OHUB @ohub
Celebrating 100 years of Black History...
Celebrating 100 years of Black History...
Happy Black History Month.
One hundred years ago, someone listened closely enough to hear what the nation refused to hear.
In February 1926, Carter G. Woodson placed a marker in time and called it memory. He named it Negro History Week, but what he was really doing was rescuing the past from silence. He was insisting that the lives, labor, and imagination of Black people were not footnotes, not margins, not echoes—but the music itself.
Woodson understood something dangerous and simple: a people without an honest record are easier to erase.
So he wrote against forgetting. He organized against disappearance. He gathered stories not as relics, but as proof—proof that Black life had always been thinking, building, resisting, loving its way forward.
Today, in February 2026, we arrive at a Century of Black History Commemorations.
A hundred years of saying the names.
A hundred years of correcting the record.
A hundred years of refusing the lie that history belongs only to those with monuments.

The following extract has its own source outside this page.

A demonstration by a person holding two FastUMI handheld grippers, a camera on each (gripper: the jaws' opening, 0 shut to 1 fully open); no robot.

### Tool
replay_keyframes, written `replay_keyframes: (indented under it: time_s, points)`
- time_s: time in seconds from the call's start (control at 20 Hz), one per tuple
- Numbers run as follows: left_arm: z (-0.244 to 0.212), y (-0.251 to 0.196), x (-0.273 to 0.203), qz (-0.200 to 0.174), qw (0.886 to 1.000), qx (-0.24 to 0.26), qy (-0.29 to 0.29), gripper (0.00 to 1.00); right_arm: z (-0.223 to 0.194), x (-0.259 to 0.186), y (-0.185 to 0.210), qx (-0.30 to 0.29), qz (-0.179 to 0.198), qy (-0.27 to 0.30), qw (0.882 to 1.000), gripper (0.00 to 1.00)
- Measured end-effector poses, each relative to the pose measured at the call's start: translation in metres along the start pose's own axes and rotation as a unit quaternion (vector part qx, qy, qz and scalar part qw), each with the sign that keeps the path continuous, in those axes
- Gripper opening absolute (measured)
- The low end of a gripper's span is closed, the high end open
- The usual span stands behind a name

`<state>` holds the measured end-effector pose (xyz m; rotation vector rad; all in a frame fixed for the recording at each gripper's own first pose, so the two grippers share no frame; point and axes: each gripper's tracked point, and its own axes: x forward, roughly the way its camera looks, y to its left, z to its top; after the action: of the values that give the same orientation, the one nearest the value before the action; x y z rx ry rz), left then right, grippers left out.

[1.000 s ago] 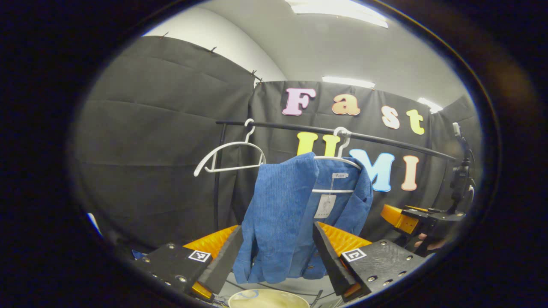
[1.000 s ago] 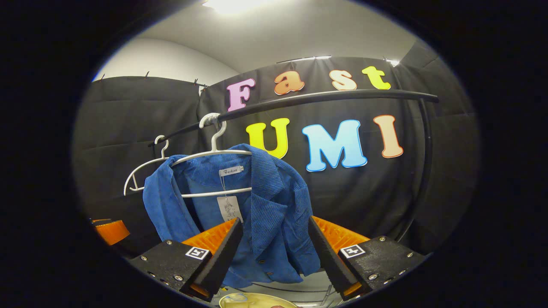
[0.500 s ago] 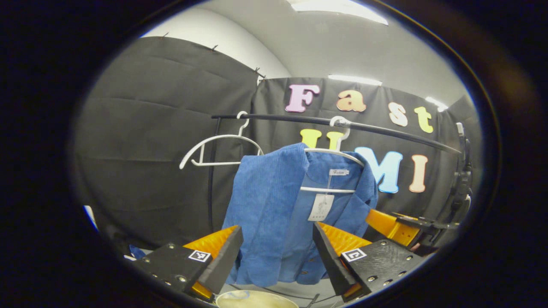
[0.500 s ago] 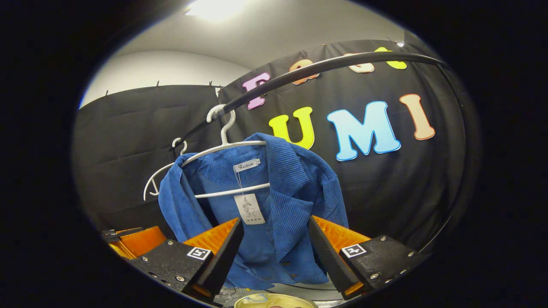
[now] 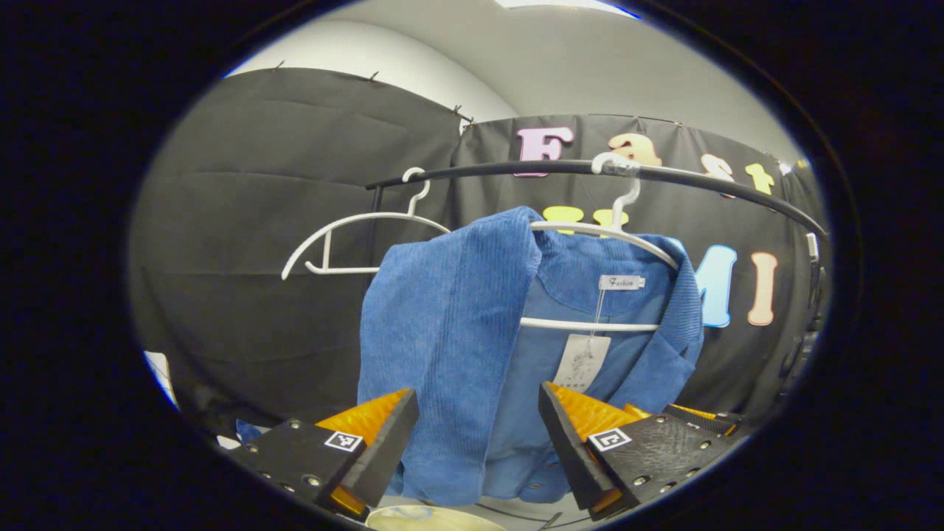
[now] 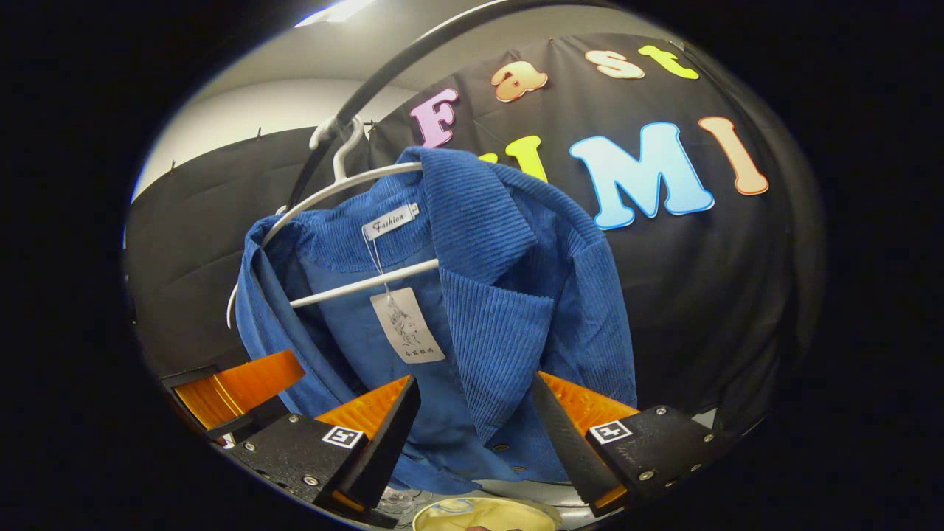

What began as a tool for teachers became a lifeline for generations. What started in classrooms moved into homes, churches, streets, studios, laboratories, and boardrooms. The work expanded because the need never ended.
Woodson chose February not just for its dates, but for its symbolism. He understood time the way Black people often do—not as a straight line, but as a circle. He knew that history lives in repetition, in inheritance, in what returns because it was never resolved.
And so the record keeps turning.
This year’s theme reminds us that Black history is not something finished and filed away. It is a legacy in motion. It moves through the hands of workers and the minds of makers. It hums beneath labor movements and pulses through code, climate solutions, and cultural creation.
It survives because each generation presses play again.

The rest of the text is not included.